Au premier tour de la présidentielle, l'abstention chez les moins de 34 ans a atteint 46 %, alors qu’elle était à 30 % en 2017. « Nous voulons trouver les moyens, avec les outils digitaux, de récupérer ceux qui sont en colère et qui s’expriment en étant des "haters" sur les réseaux sociaux, comme le fait l’appli Elyze [un comparateur de programmes des candidats à destination des jeunes] avec qui on collabore également. Les citoyens ont évolué, il faut inventer une nouvelle forme d’expression du vote”.
“Faciliter le vote n’est pas la solution, mais une solution pour lutter contre l’abstention, abonde Jean-Sébastien Suze. La question est de savoir comment on ramène les concitoyens à la chose publique, que ce soit pour leur demander un avis sur un aménagement urbain ou pour voter pour le futur Président de la République.

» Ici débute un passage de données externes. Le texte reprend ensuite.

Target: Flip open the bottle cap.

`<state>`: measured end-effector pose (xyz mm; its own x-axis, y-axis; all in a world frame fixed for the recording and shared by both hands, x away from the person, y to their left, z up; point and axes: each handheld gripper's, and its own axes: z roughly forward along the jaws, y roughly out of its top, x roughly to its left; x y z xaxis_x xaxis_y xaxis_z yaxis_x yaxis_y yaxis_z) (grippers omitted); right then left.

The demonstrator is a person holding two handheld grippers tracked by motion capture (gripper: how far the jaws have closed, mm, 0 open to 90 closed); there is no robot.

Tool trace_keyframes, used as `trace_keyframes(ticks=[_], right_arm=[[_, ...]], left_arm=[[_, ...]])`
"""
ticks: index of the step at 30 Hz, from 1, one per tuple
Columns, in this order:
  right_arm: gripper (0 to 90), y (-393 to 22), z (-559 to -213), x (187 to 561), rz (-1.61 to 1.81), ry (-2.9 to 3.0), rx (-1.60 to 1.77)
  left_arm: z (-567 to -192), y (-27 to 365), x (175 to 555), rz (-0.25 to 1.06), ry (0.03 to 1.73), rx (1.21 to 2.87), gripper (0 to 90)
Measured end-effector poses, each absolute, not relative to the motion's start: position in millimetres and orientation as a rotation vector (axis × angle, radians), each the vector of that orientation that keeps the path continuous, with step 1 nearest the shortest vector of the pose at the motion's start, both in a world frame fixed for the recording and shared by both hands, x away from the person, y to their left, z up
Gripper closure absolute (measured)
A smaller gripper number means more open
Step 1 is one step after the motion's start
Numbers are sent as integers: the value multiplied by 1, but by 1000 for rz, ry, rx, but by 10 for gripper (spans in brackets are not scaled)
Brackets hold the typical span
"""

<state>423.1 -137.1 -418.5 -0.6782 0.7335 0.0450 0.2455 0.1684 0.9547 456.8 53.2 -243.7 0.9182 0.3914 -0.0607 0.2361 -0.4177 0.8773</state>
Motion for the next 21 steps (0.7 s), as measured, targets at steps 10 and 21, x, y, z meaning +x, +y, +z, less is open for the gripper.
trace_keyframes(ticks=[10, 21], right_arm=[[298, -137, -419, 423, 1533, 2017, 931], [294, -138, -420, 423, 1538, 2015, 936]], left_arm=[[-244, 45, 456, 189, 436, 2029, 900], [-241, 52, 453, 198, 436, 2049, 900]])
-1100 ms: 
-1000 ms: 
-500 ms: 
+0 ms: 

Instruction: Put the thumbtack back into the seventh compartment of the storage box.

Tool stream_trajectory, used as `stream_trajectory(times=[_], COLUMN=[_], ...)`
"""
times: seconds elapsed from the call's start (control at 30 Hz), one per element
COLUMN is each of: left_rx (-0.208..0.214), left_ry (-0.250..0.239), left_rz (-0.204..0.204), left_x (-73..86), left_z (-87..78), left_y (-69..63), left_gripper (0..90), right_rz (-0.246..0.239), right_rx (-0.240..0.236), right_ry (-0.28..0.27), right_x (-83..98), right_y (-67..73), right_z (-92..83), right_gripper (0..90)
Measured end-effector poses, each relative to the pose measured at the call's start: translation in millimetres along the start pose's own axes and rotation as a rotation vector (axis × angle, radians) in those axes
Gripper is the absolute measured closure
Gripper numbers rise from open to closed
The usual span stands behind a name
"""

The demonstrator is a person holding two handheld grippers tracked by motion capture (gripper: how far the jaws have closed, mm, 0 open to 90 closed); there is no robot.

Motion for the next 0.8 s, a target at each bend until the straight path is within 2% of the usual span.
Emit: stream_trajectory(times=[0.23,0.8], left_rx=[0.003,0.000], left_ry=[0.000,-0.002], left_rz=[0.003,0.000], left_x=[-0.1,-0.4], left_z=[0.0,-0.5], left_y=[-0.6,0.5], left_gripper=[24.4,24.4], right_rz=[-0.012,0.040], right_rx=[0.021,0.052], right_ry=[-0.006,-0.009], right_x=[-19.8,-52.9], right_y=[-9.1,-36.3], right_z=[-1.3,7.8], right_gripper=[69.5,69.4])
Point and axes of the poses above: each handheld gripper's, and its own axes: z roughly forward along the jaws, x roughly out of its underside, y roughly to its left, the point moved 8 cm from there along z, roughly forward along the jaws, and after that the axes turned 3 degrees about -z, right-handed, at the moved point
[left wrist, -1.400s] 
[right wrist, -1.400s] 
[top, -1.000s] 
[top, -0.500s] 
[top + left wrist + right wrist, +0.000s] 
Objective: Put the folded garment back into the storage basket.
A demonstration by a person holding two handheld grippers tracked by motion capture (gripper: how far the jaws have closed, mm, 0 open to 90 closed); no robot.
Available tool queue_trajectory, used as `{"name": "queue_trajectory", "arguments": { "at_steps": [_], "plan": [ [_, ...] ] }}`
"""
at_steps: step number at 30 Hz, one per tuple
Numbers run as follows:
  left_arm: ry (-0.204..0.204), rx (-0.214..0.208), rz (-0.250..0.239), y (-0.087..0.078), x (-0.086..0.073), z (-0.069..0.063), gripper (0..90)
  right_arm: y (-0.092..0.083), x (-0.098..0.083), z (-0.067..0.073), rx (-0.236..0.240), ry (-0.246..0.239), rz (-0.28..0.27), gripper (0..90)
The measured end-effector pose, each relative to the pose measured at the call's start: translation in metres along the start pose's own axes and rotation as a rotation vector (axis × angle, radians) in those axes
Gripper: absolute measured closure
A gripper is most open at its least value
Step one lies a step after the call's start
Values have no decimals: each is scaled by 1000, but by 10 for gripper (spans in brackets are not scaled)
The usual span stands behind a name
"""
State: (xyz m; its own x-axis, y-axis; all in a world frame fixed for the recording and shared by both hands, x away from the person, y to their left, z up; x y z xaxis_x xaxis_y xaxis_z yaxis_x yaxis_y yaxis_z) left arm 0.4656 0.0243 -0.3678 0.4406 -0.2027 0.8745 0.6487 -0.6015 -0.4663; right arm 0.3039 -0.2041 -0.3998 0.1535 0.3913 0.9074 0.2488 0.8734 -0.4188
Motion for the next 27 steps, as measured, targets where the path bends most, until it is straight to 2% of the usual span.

Et de notre point de vue, apporter une brique technologique facilitant l’accès au vote aurait un impact sur la participation”.
L’épineuse question de la sécurité
Le sujet du vote électronique pose toutefois de sérieuses questions autour de la sécurité. Plusieurs experts mettent en garde contre la mise en place d’un tel système en France. “Si on vote à distance, la liberté n’existe plus, on peut se faire acheter son vote, se faire contraindre, on peut ne pas être la bonne personne”, alertait ainsi François Pellegrini, professeur d’informatique à l’Université de Bordeaux, au moment des dernières élections régionales en 2021.
“Il peut y avoir des contraintes sur quelques individus, admet Christophe Camborde, comme il y en a peut-être autour de l’isoloir aussi… C’est pour cela que je regarde l’Estonie de très près, où la moitié du pays vote en ligne et où il y a un consensus politique sur le sujet. Là-bas on a la possibilité de changer son vote en ligne, ou de le remplacer par un vote physique si on le souhaite…
Il existe des garde-fous, organisés autour d’un identifiant unique pour chacun, via la carte d’identité numérique. Leur limite c’est l’urne, qui est centralisée sur un serveur dans une base de données. C’est pourquoi nous avons travaillé sur une urne décentralisée. »
Le vote électronique va « prendre du temps avant de rentrer dans les mœurs »
L’objectif pour Civic Power, c’est de réaliser l’expérience de Bruges “à l’échelle d’un département, d’une région, jusqu’au jour où on le fera au niveau national”. La première adjointe de Bruges est aussi favorable à une généralisation d’un tel dispositif. “On sent bien qu’il y a un lien de confiance qui s’est distendu avec les élus… En faisant participer les citoyens, pas sur tous les sujets, mais un maximum, on va essayer de retisser ce lien de confiance. C’est pourquoi nous allons réutiliser la consultation en ligne, sur le thème de la culture cette fois-ci”.
Le vote électronique va toutefois “prendre du temps avant de rentrer dans les mœurs”, estime Christophe Camborde. “On rêve d’organiser ainsi la présidentielle de 2027, peut-être pas sur l’ensemble du scrutin, mais sur une zone de test au niveau d’une commune ou d’une région…” Guillaume Odriosolo est plus prudent, et évoque une échéance « de dix à quinze ans”.